Instructions for the task:
What you produce should be every line from the data that includes "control".

Source material Block Start

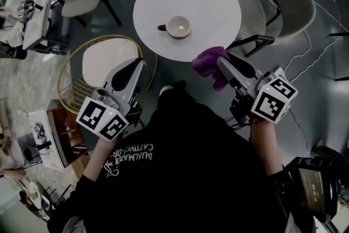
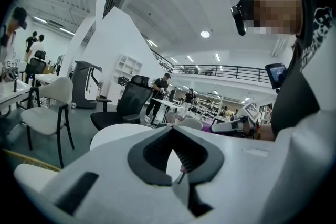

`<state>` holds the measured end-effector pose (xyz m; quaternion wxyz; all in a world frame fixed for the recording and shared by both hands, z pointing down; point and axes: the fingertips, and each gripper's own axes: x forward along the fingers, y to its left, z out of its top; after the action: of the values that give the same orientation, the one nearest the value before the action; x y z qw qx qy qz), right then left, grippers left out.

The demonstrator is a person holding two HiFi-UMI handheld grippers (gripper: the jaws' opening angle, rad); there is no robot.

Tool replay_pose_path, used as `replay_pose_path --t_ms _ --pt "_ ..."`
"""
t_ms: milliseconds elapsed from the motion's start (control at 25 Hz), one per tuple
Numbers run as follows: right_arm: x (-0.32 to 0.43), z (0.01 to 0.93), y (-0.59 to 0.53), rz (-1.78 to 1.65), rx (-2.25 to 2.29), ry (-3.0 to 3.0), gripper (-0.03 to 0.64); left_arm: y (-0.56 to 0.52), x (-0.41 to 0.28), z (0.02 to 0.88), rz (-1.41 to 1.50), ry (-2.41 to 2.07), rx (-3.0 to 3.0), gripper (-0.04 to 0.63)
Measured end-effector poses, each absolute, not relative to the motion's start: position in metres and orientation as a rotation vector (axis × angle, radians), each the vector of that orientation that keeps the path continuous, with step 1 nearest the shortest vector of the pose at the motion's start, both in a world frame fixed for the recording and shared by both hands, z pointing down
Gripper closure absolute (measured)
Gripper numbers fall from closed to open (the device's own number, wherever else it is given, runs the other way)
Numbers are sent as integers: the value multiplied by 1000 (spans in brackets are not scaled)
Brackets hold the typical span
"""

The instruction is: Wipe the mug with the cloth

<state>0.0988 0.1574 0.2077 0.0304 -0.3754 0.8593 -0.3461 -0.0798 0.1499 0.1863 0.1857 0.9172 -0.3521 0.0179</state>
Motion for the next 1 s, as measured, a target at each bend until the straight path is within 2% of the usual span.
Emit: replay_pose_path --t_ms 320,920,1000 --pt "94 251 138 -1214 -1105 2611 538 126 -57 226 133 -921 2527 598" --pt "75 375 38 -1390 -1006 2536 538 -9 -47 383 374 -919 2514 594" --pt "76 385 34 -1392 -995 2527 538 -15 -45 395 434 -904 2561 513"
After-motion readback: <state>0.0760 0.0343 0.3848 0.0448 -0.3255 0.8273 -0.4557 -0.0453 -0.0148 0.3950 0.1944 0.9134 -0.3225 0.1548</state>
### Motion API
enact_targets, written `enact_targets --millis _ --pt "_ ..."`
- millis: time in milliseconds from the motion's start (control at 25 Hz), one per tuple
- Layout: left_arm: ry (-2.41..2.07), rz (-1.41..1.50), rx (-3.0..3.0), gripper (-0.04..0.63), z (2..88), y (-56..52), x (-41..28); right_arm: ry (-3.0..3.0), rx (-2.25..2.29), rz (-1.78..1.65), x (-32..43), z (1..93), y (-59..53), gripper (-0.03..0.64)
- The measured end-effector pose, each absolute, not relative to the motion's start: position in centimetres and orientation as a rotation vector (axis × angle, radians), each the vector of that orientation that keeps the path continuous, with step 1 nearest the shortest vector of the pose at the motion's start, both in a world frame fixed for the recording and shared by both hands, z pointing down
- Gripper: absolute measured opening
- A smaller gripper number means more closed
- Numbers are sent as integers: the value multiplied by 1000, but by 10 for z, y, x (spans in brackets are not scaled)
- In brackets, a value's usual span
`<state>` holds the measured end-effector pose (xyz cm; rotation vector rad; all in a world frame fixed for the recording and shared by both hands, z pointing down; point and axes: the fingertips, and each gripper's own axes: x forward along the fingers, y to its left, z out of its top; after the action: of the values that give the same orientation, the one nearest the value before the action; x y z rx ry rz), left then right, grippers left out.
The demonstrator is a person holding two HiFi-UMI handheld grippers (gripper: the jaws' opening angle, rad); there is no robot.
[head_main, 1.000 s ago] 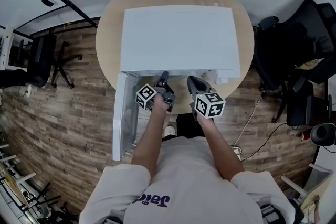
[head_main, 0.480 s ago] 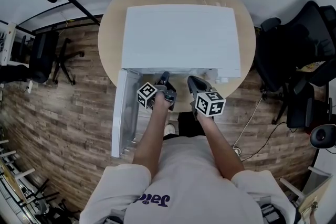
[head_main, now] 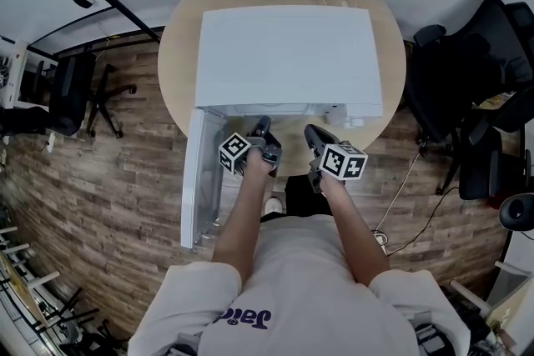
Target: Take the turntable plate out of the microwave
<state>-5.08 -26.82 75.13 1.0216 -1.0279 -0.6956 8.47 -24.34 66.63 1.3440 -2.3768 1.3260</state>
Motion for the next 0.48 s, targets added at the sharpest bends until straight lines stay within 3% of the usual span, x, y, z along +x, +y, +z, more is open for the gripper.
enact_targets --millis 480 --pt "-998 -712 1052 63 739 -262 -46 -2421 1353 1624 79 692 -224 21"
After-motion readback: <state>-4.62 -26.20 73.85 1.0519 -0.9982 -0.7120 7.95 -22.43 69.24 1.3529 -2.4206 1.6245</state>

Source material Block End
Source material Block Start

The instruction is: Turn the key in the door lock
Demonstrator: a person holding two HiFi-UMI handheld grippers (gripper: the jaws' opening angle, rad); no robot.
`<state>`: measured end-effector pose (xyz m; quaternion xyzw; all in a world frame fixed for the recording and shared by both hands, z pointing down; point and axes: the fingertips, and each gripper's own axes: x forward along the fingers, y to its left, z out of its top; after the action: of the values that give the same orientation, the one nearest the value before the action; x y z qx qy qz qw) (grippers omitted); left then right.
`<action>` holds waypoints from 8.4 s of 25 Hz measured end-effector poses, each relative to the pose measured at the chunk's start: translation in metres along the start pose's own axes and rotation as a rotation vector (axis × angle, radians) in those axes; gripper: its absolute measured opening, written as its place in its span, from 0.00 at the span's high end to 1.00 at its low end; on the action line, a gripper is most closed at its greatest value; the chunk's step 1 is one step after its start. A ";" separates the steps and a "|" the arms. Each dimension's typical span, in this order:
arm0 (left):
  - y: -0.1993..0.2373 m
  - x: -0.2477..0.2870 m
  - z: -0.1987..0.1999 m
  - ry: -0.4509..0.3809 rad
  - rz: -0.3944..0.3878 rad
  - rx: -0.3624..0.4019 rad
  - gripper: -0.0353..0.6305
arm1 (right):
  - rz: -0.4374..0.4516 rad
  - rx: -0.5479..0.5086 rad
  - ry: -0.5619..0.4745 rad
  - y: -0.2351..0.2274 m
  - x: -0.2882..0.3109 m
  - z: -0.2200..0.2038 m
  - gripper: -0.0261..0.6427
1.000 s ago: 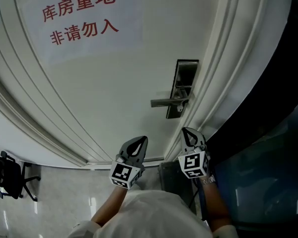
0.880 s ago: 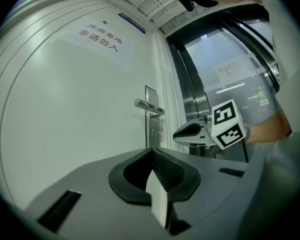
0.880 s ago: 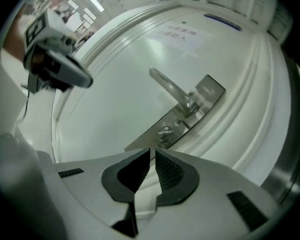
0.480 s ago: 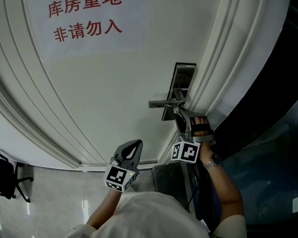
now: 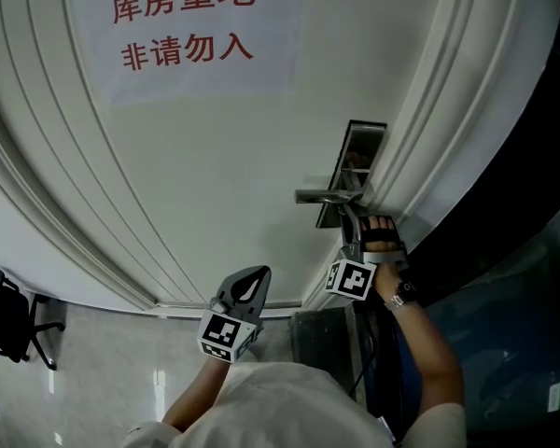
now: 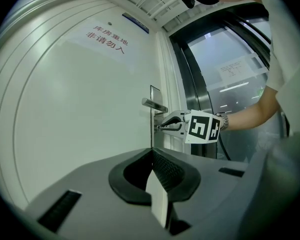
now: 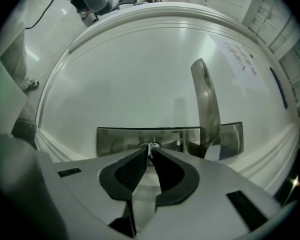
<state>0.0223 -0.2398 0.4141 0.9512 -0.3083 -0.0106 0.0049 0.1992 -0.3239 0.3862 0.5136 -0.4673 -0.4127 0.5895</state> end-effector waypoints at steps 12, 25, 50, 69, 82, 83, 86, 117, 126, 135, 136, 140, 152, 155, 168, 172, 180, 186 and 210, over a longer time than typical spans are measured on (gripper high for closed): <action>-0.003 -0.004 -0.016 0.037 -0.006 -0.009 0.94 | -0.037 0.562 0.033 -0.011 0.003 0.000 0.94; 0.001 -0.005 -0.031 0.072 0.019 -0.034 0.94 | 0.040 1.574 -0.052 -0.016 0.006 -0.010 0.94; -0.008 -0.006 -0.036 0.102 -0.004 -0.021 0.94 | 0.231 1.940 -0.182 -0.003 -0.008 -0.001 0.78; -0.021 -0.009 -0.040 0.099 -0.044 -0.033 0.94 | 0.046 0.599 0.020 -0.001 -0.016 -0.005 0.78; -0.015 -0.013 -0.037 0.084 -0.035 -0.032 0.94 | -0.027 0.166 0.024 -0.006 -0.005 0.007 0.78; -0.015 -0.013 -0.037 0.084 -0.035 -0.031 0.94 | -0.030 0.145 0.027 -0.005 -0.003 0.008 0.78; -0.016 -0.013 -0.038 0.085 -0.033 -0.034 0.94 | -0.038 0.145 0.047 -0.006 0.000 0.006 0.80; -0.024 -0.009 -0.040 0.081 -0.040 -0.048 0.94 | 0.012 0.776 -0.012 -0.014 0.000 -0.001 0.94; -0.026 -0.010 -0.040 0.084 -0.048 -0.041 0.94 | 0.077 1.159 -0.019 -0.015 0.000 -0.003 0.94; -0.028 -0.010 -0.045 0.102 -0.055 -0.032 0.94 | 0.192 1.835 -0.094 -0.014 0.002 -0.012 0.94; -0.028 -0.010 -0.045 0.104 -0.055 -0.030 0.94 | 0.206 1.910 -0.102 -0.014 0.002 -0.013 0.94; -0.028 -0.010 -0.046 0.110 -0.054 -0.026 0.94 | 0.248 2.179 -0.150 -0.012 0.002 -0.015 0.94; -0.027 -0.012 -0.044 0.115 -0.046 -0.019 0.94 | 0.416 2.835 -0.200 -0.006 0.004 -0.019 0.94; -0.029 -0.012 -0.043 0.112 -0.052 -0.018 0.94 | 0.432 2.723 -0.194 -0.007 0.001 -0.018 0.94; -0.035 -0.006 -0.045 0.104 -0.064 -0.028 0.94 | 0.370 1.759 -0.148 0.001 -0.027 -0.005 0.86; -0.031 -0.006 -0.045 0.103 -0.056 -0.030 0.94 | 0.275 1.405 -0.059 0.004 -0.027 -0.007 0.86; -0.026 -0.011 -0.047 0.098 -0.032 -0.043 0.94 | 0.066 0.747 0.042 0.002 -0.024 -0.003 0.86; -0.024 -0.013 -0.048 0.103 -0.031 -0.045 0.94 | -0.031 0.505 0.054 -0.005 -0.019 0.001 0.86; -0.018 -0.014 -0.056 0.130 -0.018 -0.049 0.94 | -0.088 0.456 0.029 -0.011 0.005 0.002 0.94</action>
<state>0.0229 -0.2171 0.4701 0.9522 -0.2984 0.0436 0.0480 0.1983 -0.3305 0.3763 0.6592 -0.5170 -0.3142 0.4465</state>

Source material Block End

Result below:
t_ms: milliseconds elapsed from the motion's start (control at 25 Hz), one per tuple
- millis: time in milliseconds from the motion's start (control at 25 Hz), one per tuple

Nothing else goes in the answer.